Work out the number of lines in the records that include the word "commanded"; reply with that number alone.

--- Task data Enclosed Below ---

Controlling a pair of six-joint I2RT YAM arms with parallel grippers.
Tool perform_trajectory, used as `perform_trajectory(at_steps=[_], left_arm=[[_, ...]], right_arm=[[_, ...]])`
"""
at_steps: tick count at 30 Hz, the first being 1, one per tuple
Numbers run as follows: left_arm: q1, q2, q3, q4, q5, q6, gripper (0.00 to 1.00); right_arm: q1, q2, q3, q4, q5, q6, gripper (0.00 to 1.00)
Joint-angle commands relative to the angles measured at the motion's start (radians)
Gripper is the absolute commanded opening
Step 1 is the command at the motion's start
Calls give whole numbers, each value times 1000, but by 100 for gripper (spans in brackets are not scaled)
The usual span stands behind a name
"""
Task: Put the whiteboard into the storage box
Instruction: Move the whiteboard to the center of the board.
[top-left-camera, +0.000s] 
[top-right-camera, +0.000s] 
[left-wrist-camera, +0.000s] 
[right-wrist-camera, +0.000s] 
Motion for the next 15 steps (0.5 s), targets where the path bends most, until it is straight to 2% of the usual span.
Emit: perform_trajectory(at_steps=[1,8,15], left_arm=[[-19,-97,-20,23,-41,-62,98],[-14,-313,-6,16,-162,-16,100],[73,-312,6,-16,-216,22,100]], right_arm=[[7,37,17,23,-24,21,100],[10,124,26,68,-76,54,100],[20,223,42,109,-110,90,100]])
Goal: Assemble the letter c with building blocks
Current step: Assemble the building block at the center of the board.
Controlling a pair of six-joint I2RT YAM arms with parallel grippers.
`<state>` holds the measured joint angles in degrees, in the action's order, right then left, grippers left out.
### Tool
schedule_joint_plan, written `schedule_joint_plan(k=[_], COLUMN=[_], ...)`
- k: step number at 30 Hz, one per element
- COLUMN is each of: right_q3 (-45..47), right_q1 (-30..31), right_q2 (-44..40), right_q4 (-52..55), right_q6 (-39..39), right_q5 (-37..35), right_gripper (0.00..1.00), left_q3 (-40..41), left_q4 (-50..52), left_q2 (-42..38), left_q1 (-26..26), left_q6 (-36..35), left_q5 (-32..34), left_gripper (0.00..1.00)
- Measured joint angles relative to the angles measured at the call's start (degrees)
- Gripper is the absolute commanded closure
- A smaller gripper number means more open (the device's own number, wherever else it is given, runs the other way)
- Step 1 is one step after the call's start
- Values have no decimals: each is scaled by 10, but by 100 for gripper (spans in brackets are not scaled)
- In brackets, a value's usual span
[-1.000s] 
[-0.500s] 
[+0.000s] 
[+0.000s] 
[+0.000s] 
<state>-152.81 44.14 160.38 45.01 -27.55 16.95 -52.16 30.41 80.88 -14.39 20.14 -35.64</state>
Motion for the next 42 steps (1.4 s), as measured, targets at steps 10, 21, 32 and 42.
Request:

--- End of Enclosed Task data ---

▶ Task result:
2